Growers advised to wait until markets are past harvest lows and expect ‘modest gains’ of about 0.5 cents per pound
Farmers lucky enough to harvest good quality green peas and green lentils might want to lock the bins and wait for prices to climb, says a market analyst.
“Don’t get too worried about selling right now thinking that it’s only going to get worse throughout the year,” said Chuck Penner, analyst with LeftField Commodity Research.
In an interview he did for Saskatchewan Pulse Growers’ inaugural Pulse of the Prairies podcast, he said this year’s crop quality is reminiscent of 2010, which was an absolute wreck.
He doesn’t think it will be quite as bad as 2010, but it is worse than 2014 and 2016, which were two other challenging years.
Penner believes less than 20 percent of the pea crop will make the top grade, down from 35 to 40 percent in a normal year.
He estimates that as little as five percent of the lentil crop will be No. 1, down from the average of 25 to 33 percent. Half of the crop could be Extra 3 or lower quality.
Penner is particularly pessimistic about the prospects for green peas and green lentils.
“It’s a real concern,” he said.
“Farmers are going to have to watch those grade discounts considerably more.”
Growers were reluctant sellers heading into harvest because of lacklustre pea and lentil prices, and precious little forward contracting has taken place.
“The buyers are getting a little more anxious now with the harvest delays, especially for those green peas and green lentils,” said Penner.
He doesn’t anticipate large swings in prices, but they are already starting to edge higher.
Penner advised growers to wait until markets are past the harvest lows and expect “modest gains” of about 0.5 cents per pound here or there.
Tony Roelofs, vice-president of the pulse division of Columbia Grain International, a major pulse processor in the United States, has no qualms with Penner’s assessment.
“I completely agree,” he said.
The U.S. crop is in better shape than Canada’s because much of Montana’s pulses were harvested before the heavy rain.
However, it will still be below-average quality because farmers in North Dakota experienced similar problems as their Saskatchewan counterparts.
The U.S. grows mainly green peas and medium-sized green lentils.
Roelofs estimates 50 to 60 percent of the green lentil crop will make the top grade, which is well below normal.
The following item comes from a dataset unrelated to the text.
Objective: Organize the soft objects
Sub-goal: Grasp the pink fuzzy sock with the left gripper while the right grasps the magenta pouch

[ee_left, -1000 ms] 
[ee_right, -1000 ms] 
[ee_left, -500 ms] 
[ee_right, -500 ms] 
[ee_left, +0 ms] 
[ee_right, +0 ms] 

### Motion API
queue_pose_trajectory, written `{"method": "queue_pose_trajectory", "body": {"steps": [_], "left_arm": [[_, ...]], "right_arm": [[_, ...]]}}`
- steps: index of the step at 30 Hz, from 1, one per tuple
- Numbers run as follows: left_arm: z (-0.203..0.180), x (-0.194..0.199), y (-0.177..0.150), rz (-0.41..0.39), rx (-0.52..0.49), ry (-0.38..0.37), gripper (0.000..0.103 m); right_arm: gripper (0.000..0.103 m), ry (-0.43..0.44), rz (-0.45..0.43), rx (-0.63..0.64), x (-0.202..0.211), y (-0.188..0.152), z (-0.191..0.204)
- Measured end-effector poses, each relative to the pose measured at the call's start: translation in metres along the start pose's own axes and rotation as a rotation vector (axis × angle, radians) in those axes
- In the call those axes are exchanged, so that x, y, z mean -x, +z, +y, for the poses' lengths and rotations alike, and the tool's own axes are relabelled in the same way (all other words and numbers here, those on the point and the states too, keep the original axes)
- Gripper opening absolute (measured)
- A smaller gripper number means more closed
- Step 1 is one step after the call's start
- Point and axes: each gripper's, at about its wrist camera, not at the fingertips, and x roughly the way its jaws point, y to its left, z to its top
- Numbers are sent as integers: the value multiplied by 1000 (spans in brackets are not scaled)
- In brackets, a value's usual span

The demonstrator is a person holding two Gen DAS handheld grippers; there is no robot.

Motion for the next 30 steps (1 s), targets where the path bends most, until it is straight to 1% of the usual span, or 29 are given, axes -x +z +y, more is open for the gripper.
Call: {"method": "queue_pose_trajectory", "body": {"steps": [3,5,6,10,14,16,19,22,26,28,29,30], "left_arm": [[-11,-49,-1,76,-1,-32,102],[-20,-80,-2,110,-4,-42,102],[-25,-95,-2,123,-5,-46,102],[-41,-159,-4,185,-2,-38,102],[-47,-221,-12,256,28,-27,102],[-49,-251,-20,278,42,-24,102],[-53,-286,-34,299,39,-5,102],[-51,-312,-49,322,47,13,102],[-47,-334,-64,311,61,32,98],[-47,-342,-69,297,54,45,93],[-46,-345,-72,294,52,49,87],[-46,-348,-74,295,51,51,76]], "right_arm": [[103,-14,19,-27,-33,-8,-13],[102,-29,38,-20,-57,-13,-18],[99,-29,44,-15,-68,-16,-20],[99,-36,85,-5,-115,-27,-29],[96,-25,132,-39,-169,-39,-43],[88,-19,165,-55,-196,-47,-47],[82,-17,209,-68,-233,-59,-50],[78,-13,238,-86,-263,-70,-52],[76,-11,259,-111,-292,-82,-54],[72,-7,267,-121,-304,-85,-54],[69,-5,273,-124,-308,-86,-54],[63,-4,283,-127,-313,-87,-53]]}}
As well, there will be plenty of sample grade or worse lentils.
The green pea crop should fare better, but it too was hit hard by harvest rains in North Dakota, which caused sprouting.
He said there is usually good demand for lower quality pulses through government food aid tenders, but this year it will be more difficult to find a home for everything.
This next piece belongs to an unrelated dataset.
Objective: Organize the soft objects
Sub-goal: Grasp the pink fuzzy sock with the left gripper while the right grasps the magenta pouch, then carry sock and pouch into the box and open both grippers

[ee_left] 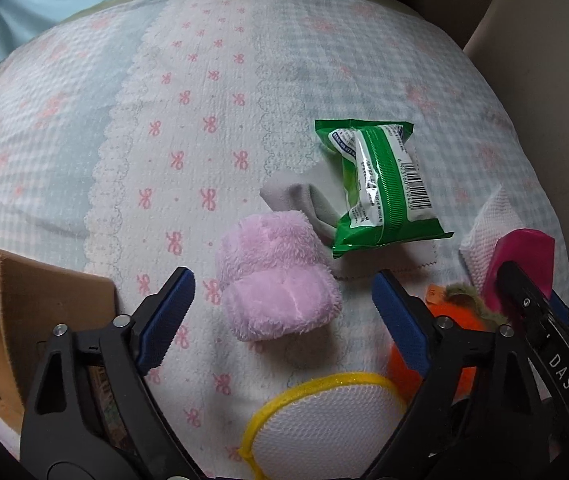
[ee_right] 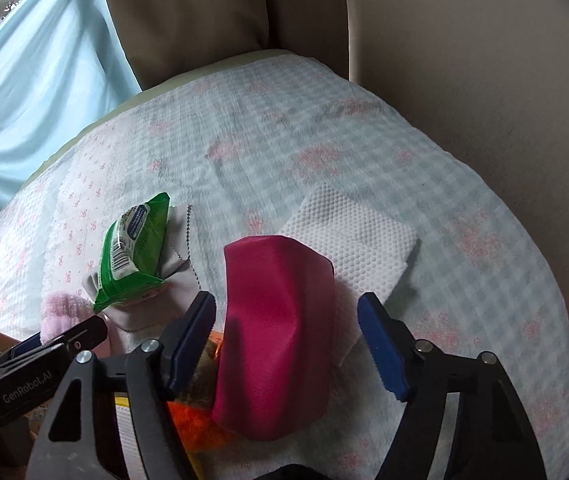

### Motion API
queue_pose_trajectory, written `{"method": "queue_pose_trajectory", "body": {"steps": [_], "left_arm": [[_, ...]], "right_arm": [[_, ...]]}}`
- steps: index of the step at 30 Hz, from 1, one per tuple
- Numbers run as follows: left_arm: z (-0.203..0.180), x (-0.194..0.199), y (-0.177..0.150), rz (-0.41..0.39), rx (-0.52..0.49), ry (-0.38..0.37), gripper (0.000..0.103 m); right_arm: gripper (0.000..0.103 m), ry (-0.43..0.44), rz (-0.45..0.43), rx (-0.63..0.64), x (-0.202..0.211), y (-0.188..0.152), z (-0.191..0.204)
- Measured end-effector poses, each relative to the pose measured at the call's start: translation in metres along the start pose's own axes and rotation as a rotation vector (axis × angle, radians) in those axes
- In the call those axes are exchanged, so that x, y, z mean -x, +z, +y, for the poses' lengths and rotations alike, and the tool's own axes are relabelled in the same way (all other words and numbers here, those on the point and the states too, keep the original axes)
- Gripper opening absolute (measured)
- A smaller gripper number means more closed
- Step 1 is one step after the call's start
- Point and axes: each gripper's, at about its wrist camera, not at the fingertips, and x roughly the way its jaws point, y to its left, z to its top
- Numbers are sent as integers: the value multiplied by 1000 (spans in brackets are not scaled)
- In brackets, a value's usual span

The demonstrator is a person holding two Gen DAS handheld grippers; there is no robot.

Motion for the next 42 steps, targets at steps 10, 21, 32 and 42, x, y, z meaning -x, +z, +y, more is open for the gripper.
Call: {"method": "queue_pose_trajectory", "body": {"steps": [10,21,32,42], "left_arm": [[8,-18,-7,20,6,12,35],[11,6,-7,-25,13,4,31],[6,58,-6,-93,15,-34,31],[16,153,-2,-186,41,-79,31]], "right_arm": [[29,-10,15,-30,-11,1,2],[19,8,-15,-62,11,2,-3],[17,19,-97,-62,57,11,-4],[17,50,-184,-26,153,27,19]]}}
Roelofs expects the market for good quality green lentils to tighten up at some point in 2019-20.
“The issue is that since we’ve been in such a burdensome supply situation for so long, you just have a lot of length in the system,” he said.
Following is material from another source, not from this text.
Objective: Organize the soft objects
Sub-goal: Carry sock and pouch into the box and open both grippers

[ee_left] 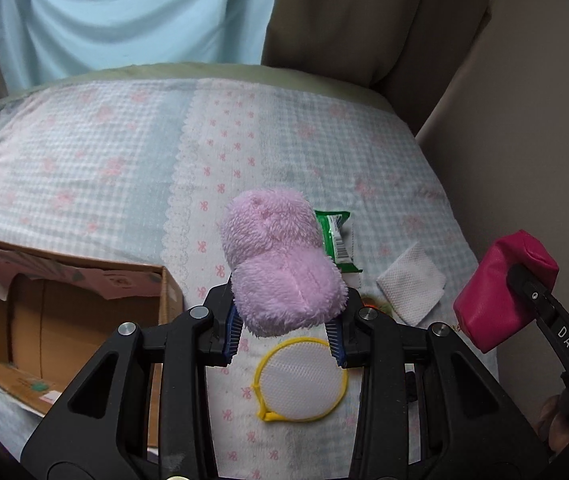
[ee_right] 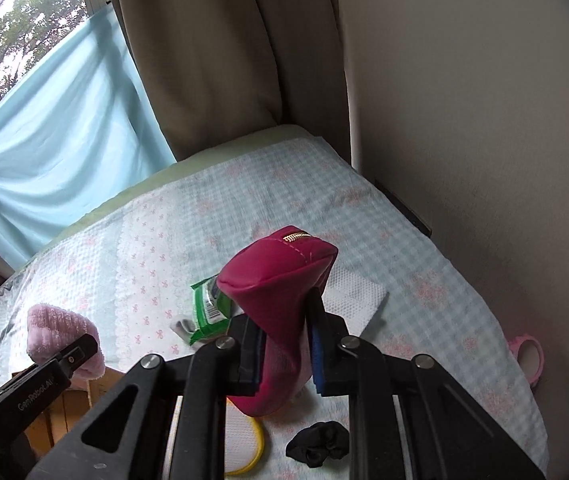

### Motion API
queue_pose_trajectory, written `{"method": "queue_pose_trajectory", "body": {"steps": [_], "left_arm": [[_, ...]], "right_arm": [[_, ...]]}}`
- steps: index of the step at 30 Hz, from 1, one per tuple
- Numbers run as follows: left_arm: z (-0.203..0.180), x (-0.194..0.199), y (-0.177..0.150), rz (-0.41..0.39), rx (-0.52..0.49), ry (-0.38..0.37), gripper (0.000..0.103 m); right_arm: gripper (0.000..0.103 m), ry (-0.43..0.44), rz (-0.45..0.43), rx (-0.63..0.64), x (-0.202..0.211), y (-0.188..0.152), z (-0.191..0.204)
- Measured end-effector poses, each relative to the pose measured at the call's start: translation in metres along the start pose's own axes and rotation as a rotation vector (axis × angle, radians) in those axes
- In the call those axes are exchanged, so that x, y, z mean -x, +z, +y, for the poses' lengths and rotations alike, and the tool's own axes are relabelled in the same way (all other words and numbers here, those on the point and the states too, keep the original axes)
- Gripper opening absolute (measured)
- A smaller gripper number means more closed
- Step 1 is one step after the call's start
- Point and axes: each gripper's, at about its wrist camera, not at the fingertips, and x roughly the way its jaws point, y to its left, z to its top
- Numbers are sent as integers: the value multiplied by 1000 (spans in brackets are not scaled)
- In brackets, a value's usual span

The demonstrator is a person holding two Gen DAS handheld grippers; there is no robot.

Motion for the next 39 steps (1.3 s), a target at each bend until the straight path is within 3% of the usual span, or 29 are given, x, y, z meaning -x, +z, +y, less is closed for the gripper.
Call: {"method": "queue_pose_trajectory", "body": {"steps": [6,11,20,24,30,39], "left_arm": [[14,82,16,-81,-10,-6,31],[45,141,21,-104,-27,17,31],[141,204,17,-76,-44,78,31],[187,205,9,-33,-39,106,31],[241,186,-3,46,-59,133,31],[287,116,-6,181,-69,149,31]], "right_arm": [[17,34,-38,44,71,15,41],[17,75,-39,82,121,15,89],[17,209,68,153,144,-20,181],[17,272,163,159,129,-47,217],[17,294,286,210,94,-81,270],[17,258,511,257,15,-106,310]]}}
Buyers made some pre-harvest purchases and there is plenty of carryout in the system, but eventually there will be mounting demand for good quality lentils.
“When that happens, I think this thing could certainly move higher,” said Roelofs.
He anticipates the spread between top quality and poorer quality green lentils will be bigger than it has been in years, but like Penner he isn’t expecting anything too extreme.
“There is still a large amount of green lentils in the world and if you get too big a spread you’ll see some rationing happening,” said Roelofs.